Improve scrubbing

- don't escape HTML contents, it's the frontend's job - don't insert placeholder text when scrubbing attachments.
author: Aurélien Bompard <aurelien@bompard.org> 2012-10-01 12:28:47 +0200
committer: Aurélien Bompard <aurelien@bompard.org> 2012-10-01 12:28:47 +0200
commit: e012672451eda6293fd6817036d4dea907f63a4c (patch)
tree: 0fbc36853a6a3051fde7172aa535303437e95fb2
parent: 986ed148c065ae626f6f82f2d93a9b2e346a6e3c (diff)
download: kittystore-e012672451eda6293fd6817036d4dea907f63a4c.tar.gz
kittystore-e012672451eda6293fd6817036d4dea907f63a4c.tar.xz
kittystore-e012672451eda6293fd6817036d4dea907f63a4c.zip
2 files changed, 31 insertions, 42 deletions
diff --git a/kittystore/scrub.py b/kittystore/scrub.py
index 0b11963..04b30e5 100644
--- a/kittystore/scrub.py
+++ b/kittystore/scrub.py
@@ -128,21 +128,22 @@ class Scrubber(object):
 #"""), lcset)
 #            else:
                 if sanitize == 1:
-                    # HTML-escape it and store it as an attachment, but make it
-                    # look a /little/ bit prettier. :(
-                    payload = websafe(part.get_payload(decode=True))

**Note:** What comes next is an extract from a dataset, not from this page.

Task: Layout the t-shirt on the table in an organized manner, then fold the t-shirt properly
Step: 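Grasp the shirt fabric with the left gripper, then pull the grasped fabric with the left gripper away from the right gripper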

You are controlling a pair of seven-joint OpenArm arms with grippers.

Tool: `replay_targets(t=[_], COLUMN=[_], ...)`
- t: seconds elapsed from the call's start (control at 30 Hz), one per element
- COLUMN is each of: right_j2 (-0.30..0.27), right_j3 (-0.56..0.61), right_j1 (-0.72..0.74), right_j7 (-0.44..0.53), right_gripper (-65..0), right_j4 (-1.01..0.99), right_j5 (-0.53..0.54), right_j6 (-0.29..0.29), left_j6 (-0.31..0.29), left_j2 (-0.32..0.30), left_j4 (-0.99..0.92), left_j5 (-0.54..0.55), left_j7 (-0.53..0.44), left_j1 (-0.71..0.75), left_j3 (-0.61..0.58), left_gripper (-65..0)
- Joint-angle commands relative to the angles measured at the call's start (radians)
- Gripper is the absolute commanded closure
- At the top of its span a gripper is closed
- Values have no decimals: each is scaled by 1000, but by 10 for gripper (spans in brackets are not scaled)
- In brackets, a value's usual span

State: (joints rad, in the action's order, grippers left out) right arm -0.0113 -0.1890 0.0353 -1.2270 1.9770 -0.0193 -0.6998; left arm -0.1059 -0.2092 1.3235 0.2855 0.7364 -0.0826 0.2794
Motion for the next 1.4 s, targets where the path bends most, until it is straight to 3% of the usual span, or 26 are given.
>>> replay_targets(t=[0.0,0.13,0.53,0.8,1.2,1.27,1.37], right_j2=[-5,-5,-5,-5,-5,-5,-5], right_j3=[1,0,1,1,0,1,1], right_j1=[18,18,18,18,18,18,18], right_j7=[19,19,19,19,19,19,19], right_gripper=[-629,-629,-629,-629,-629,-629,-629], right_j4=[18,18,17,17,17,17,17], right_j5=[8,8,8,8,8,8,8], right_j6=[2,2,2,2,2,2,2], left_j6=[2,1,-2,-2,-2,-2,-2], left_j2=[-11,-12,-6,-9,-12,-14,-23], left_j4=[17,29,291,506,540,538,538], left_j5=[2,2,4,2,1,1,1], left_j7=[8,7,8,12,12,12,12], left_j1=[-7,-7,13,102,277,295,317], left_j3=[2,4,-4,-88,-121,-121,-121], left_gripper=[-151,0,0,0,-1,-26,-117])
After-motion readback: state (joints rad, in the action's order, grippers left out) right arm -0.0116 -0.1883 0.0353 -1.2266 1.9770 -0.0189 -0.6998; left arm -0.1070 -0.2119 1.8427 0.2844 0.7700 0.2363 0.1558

-                    # For whitespace in the margin, change spaces into
-                    # non-breaking spaces, and tabs into 8 of those.  Then use a
-                    # mono-space font.  Still looks hideous to me, but then I'd
-                    # just as soon discard them.

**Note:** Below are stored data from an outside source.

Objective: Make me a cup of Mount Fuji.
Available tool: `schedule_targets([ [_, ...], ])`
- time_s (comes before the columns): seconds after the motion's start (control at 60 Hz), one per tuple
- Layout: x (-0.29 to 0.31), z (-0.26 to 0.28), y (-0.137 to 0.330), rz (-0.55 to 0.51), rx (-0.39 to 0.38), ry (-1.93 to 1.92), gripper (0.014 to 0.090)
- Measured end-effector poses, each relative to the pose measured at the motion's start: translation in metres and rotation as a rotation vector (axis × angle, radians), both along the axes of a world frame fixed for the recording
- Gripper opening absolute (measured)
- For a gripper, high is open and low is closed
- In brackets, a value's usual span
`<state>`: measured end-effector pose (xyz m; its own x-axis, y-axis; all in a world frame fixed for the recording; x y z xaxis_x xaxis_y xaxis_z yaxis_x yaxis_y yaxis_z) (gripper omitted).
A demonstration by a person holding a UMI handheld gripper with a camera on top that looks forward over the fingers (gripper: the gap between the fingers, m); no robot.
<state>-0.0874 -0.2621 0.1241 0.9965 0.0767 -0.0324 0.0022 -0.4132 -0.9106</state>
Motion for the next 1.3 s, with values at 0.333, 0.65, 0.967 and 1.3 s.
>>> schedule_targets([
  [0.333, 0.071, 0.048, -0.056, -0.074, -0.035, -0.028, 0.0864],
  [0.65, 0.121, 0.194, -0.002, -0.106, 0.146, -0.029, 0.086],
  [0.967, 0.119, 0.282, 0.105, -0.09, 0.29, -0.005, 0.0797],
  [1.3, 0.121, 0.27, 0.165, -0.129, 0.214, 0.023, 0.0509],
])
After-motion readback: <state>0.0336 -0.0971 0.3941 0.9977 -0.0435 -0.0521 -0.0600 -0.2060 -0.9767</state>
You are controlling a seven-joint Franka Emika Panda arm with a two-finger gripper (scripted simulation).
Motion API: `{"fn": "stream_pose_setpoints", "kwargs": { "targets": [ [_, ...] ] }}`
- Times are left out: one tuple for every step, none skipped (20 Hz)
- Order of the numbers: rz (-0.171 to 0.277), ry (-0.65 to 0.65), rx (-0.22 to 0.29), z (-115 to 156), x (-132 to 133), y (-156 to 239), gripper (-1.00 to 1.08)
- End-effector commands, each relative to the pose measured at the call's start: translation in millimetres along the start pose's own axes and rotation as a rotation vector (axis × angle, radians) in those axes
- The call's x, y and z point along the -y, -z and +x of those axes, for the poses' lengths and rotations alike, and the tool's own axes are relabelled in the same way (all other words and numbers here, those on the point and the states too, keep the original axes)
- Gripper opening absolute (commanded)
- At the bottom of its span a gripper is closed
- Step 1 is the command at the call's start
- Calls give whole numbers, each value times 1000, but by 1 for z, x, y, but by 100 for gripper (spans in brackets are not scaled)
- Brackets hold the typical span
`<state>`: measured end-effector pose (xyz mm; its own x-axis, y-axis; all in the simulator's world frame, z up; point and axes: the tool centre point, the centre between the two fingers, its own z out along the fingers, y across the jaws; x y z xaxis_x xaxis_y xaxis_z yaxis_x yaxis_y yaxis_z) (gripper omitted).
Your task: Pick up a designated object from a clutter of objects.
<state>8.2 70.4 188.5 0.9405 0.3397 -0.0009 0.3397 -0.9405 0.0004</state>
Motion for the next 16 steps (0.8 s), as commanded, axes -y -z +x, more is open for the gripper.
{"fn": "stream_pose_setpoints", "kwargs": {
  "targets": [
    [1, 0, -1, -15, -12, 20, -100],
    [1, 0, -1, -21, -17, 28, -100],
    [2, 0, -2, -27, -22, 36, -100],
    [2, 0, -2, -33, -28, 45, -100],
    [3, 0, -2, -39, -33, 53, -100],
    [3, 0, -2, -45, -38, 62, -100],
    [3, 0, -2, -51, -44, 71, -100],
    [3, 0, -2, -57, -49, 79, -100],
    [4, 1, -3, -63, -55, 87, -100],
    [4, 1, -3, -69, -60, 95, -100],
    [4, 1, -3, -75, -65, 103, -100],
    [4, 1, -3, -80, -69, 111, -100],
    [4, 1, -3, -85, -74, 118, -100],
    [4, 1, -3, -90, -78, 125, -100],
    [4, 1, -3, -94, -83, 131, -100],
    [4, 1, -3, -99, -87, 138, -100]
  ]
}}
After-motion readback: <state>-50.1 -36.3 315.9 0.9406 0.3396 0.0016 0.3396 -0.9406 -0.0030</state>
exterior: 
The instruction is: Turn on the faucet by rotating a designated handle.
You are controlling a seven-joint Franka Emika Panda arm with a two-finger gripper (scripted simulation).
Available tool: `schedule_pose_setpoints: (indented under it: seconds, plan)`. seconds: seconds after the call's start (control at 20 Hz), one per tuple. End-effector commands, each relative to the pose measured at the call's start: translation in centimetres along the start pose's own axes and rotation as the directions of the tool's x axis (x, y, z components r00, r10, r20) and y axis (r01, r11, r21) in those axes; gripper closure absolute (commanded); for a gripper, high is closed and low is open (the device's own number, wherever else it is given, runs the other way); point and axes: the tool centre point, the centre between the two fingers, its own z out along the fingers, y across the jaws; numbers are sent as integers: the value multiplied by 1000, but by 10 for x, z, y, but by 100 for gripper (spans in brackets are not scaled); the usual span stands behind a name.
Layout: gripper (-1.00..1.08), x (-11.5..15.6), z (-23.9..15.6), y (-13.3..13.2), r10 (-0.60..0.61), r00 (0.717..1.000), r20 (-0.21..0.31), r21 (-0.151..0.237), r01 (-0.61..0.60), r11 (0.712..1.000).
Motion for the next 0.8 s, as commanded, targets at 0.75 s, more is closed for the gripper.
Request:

-                    def doreplace(s):
-                        return s.expandtabs(8).replace(' ', '&nbsp;')
-                    lines = [doreplace(s) for s in payload.split('\n')]
-                    payload = '<tt>\n' + BR.join(lines) + '\n</tt>\n'
-                    part.set_payload(payload)
-                    # We're replacing the payload with the decoded payload so this
-                    # will just get in the way.
-                    del part['content-transfer-encoding']
+                    # Don't HTML-escape it, this is the frontend's job
+                    ## HTML-escape it and store it as an attachment, but make it
+                    ## look a /little/ bit prettier. :(
+                    #payload = websafe(part.get_payload(decode=True))
+                    ## For whitespace in the margin, change spaces into
+                    ## non-breaking spaces, and tabs into 8 of those.  Then use a
+                    ## mono-space font.  Still looks hideous to me, but then I'd
+                    ## just as soon discard them.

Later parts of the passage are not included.